Пришлось мне в Старой Руссе невольно стать помощником Фишера по режиссерской части. Вздумали ставить «Шерлока Холмса». Никто из артистов этой пантомимы на манеже не видал. По просьбе дирекции я стал помогать Фишеру. На репетиции капельмейстер не подобрал к последнему акту музыки. Обещал он сделать это в день премьеры. Афиши о пантомиме привлекли публику, и сбор был хороший. Все шло гладко до финала, в котором горожане с национальными флагами приветствуют Шерлока Холмса за избавление от фальшивомонетчиков. Шерлок выезжает в коляске со своим помощником Гарри (я играл роль Гарри). На манеже его встречают все участники пантомимы с флагами. Мы выезжаем и вдруг слышим оркестр играет «Смейся, паяц…» из оперы «Паяцы» Леонкавалло. Вот так триумфальный выезд под такую музыку! Затем на арене кучер так неумело завернул, что Шерлок вылетел из коляски прямо в публику, я же едва усидел, схватившись за край. А оркестр в это время жарит: «Смейся, паяц…» Вся труппа покатилась со смеху. Публика тоже. Только артисты, кажется, смеялись больше публики. Шерлок Холмс почертыхался и ушел с манежа. Артисты долго потом не могли без смеха слышать «Смейся, паяц…» Случись такой скандал у Труцци, он бы убил и себя, и капельмейстера, и труппе бы влетело, а тут все сошло так, как будто это так и надо.
Дни, когда мы не играли, были для нас днями праздничными. Тогда после представления вся труппа отправлялась на ночь ловить рыбу, и возвращались мы с ловли только на другой день.
В Старой Руссе все горожане занимались рыбной ловлей, и рыба ловилась очень хорошо. Особенно сомы. Ловили их особым способом, «на натирку». На руку надевали ременную петлю, к этой петле была крепко приделана палочка в пол-аршина, вроде хлыстика, от палочки шла длинная леска. На крючок насаживали горох. Забирались в реку по пояс и шли, ногами поднимая муть со дна. Это называлось «натирать дно». В эту мутную воду бросали леску с грузом. На такую удочку, прикрепленную к руке, попадались большие сомы. Однажды по городу пронесся слух, что утонул мальчик и его нашли за сорок верст от города. Оказалось, что десятилетний мальчик ловил рыбу «на натирку». Он стоял в воде, вдруг нырнул и больше не показывался. Когда тело его всплыло и было подобрано рыбаками, то на руке его увидели ремень с палочкой и леской, стали тянуть и вытянули четырехпудового сома. Очевидно, сом утащил мальчика в воду, а у того не было сил ему сопротивляться.

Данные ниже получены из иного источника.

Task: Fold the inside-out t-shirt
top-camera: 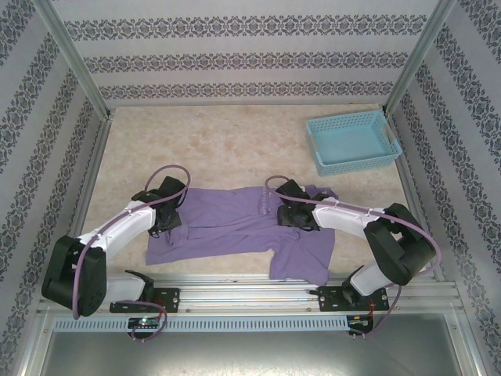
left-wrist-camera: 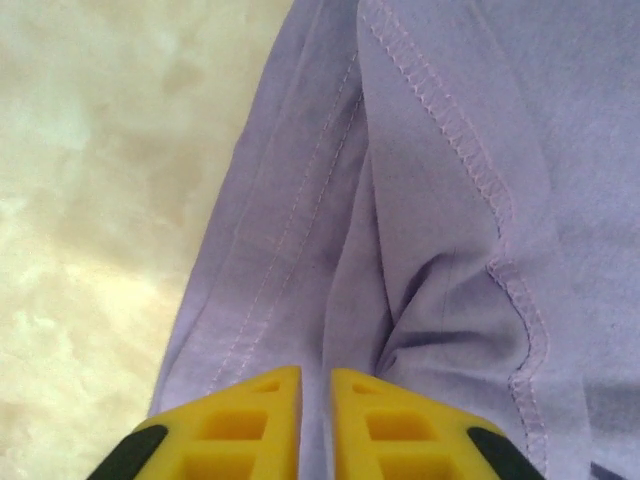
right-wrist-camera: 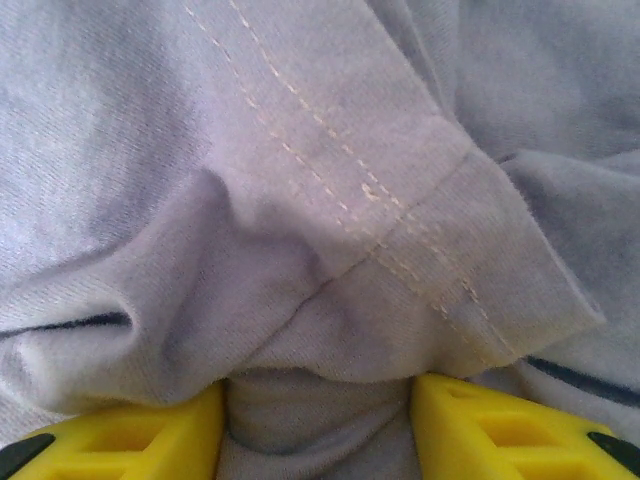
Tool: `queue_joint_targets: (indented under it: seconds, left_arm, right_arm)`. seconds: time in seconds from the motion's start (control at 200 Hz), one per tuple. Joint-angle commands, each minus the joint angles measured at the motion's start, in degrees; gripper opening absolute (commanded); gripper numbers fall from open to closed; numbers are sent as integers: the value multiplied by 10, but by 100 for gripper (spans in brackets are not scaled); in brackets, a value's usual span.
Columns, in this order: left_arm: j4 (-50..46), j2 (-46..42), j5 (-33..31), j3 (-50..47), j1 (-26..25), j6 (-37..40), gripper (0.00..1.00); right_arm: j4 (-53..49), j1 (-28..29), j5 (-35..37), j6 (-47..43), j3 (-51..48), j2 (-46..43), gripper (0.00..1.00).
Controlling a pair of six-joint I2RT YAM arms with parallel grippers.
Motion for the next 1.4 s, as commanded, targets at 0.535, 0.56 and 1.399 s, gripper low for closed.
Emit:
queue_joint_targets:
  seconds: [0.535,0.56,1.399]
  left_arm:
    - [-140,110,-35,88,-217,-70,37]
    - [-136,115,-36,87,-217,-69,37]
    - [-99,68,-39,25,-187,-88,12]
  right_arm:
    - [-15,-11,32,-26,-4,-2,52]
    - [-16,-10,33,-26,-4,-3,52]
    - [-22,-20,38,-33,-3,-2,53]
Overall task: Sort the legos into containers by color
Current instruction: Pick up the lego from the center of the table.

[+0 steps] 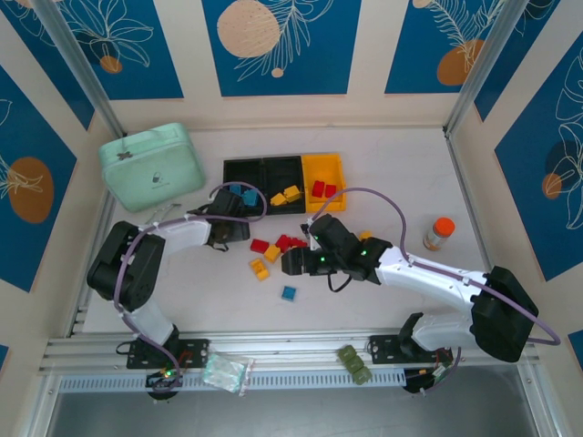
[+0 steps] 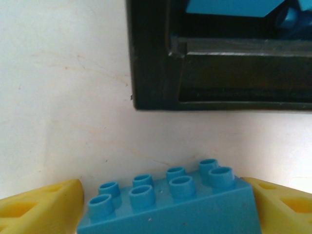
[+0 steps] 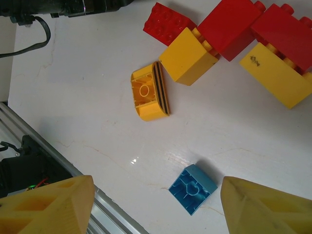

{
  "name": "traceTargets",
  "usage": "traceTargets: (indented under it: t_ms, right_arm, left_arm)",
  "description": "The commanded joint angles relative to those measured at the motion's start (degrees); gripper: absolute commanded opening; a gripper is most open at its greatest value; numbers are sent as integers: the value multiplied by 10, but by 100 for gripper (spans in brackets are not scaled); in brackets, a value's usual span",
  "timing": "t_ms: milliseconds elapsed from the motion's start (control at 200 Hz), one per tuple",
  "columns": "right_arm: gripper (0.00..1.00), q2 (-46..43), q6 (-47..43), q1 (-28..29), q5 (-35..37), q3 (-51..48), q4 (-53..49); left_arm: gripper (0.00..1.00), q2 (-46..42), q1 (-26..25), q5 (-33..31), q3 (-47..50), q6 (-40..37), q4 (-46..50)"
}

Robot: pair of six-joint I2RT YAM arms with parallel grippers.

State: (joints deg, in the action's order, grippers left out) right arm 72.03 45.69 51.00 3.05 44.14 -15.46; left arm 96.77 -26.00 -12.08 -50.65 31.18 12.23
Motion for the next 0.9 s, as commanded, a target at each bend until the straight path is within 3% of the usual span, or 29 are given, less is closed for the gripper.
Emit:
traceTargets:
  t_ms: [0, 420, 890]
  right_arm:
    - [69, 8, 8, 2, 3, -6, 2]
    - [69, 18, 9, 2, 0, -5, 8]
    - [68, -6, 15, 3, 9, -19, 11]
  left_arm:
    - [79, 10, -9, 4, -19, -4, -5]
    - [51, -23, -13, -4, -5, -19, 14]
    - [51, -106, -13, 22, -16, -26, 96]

На похоронах мальчика было много детей с полевыми цветами. После этого случая мать запретила нам, к нашему большому огорчению, ловить рыбу.

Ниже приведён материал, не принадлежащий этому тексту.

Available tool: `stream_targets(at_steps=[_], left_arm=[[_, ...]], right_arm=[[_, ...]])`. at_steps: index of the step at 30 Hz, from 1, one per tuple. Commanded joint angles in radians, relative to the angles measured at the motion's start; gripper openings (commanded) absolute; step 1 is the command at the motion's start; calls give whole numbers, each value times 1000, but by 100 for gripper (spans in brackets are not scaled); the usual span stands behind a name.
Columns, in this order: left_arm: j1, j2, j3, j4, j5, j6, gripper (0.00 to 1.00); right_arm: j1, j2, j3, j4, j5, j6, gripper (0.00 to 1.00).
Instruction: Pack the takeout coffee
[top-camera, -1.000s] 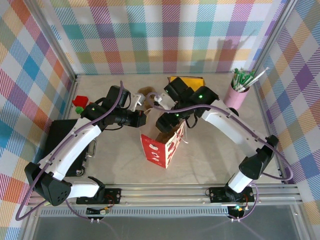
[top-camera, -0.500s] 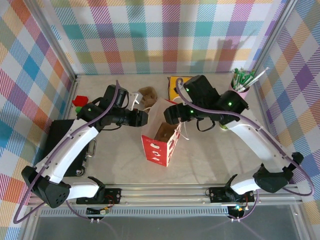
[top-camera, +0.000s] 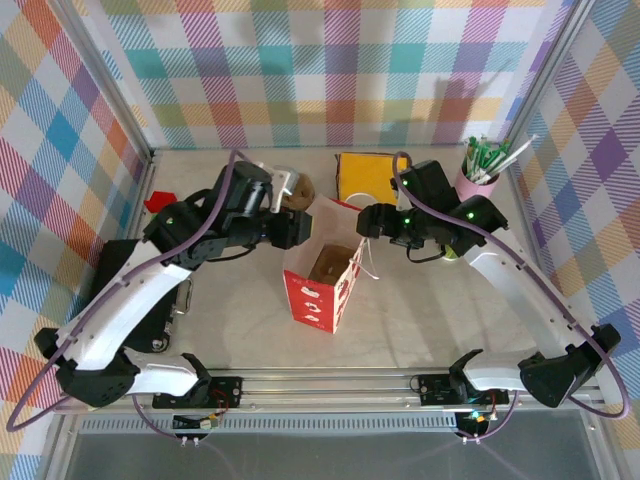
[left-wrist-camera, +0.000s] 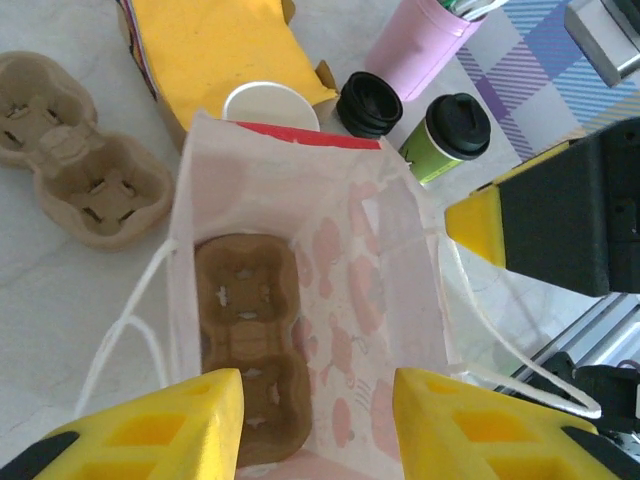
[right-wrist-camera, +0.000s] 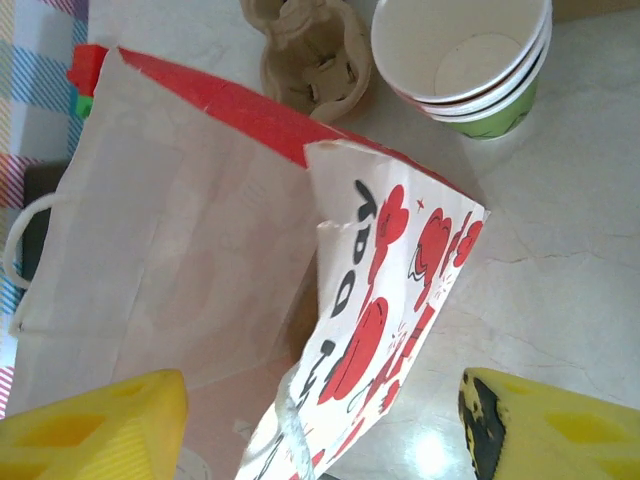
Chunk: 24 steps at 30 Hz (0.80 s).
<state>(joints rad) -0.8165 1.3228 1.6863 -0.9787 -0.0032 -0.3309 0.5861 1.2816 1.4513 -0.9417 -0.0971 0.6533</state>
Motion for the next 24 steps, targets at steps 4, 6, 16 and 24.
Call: stream_targets(at_steps=[4,6,16,24], left_arm=[[-88,165,58,-46,-74,-74,40],[-106,206,68,-55,-92,-88,37],[-115,319,28,-91,-124,-126,18],[-115,381,-17,-98,-96,-118,12]], right_arm=[[-26,-14,-50,125,-120,69,72],[-29,-3,-57,126,-131,64,69],[-34,-11,-106,135,-116,60,57],[-36,-9,-136,145,-121,52,44]])
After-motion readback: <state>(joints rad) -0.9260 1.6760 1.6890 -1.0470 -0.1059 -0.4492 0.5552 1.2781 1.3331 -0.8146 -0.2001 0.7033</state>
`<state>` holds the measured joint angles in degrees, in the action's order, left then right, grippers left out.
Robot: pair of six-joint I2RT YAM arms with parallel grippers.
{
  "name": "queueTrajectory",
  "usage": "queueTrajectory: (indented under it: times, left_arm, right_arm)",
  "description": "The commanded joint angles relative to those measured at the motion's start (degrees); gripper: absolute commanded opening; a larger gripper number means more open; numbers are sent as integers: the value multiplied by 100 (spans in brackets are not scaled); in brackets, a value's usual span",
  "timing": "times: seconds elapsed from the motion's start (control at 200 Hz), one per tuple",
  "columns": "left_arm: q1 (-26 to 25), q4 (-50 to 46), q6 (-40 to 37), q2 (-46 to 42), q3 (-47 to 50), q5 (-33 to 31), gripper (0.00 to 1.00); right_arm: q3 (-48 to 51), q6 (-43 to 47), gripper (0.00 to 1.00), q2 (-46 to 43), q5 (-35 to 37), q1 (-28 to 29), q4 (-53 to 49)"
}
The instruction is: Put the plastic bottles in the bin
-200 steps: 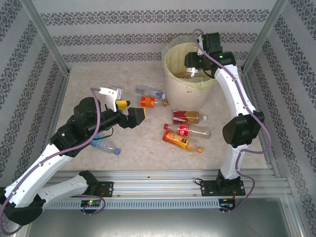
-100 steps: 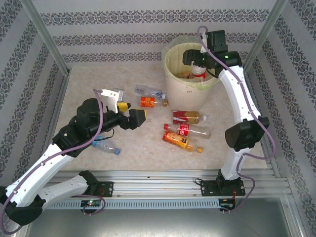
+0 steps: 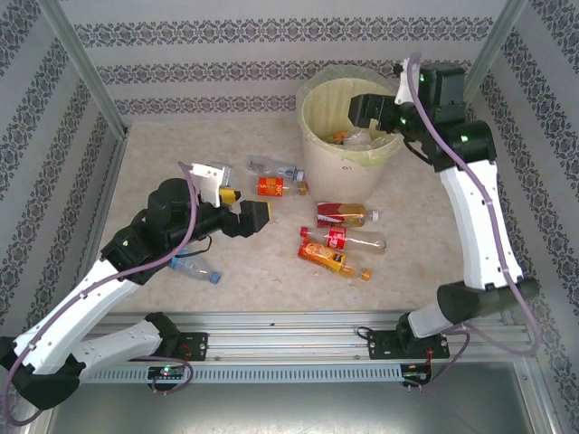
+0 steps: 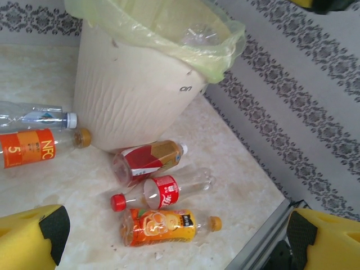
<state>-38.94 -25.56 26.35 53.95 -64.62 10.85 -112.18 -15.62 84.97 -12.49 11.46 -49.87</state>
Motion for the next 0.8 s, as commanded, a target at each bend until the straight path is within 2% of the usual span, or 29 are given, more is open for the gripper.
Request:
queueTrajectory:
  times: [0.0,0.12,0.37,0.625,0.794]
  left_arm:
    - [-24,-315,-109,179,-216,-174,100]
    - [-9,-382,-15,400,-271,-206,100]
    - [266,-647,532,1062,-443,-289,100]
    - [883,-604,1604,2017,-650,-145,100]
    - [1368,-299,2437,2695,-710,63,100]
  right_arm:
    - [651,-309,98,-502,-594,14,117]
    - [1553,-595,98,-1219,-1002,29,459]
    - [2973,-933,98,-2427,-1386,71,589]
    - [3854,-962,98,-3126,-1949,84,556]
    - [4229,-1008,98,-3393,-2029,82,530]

В цирке сборы стали падать. Два хороших сбора сделали новая пантомима. Начался чемпионат, но и он мало расшевелил публику, пока в конце не выступил местный силач-грузчик. Наконец, приехал Франц Изако и уговорил местного исправника разрешить устройство «подарков» на пять дней. Сейчас же отказали чемпионату и, чтобы борцы не спорили и не испортили дело с «подарками», подписали с Мартыновым контракт на Архангельск.

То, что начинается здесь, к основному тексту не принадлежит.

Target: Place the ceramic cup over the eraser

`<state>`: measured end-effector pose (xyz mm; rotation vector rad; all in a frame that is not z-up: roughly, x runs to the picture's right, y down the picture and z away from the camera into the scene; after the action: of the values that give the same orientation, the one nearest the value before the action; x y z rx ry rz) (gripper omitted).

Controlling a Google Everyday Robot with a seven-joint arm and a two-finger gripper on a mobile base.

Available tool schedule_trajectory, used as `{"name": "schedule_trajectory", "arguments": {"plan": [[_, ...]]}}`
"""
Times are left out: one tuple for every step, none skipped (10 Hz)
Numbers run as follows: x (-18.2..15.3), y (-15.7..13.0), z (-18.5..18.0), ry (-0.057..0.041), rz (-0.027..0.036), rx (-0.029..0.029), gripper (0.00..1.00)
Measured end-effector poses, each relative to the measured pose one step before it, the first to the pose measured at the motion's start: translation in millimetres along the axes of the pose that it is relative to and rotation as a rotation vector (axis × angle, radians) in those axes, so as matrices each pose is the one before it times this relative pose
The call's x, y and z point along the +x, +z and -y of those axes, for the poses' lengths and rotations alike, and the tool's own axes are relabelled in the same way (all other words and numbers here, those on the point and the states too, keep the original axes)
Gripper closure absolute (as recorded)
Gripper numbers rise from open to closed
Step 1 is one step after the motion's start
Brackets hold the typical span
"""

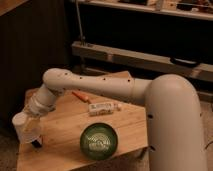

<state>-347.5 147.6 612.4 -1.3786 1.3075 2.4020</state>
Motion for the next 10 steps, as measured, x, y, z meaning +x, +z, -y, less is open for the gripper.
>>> {"name": "schedule_trajectory", "arguments": {"plan": [[-7.35, 6.65, -0.98, 0.00469, 0.00333, 0.00293, 0.86], [-4.04, 3.68, -0.97, 0.00307, 0.00249, 0.001, 0.78], [-3.38, 1.65, -1.68, 0.01034, 0.00361, -0.00114, 0.64], [-1.27, 0.57, -0.5, 0.0039, 0.00131, 0.00007, 0.56], [-0.3, -0.11, -0.56, 0.00259, 0.00032, -0.00073, 0.48], [-0.89, 0.88, -0.54, 0.00361, 0.0017, 0.00126, 0.34], [0.03, 0.42, -0.19, 0.00039, 0.00046, 0.00187, 0.26], [0.43, 0.59, -0.2, 0.00119, -0.00117, 0.00301, 0.21], [-0.1, 0.16, 0.01, 0.00134, -0.00149, 0.00114, 0.2], [0.45, -0.95, -0.06, 0.00079, -0.00883, 0.00422, 0.2]]}}
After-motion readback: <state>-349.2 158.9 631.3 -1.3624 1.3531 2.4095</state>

Первые дни «подарки» шли очень слабо, едва себя оправдывали. На пятый день в цирк пришел исправник с семьей и тоже взял билеты в надежде выиграть один из главных выигрышей. Их было два: часы и серебряный сервиз. Оба они ценились по пятидесяти рублей. Как только Изако увидел исправника, он заволновался, забегал, позвал к себе наиболее близких ему артистов и стал держать совет, как сделать, чтобы один из главных выигрышей достался исправнику.
Тогда старый приятель старика Изако артист Василевский оказал: «Давай на четверть водки, и исправник твой выиграет».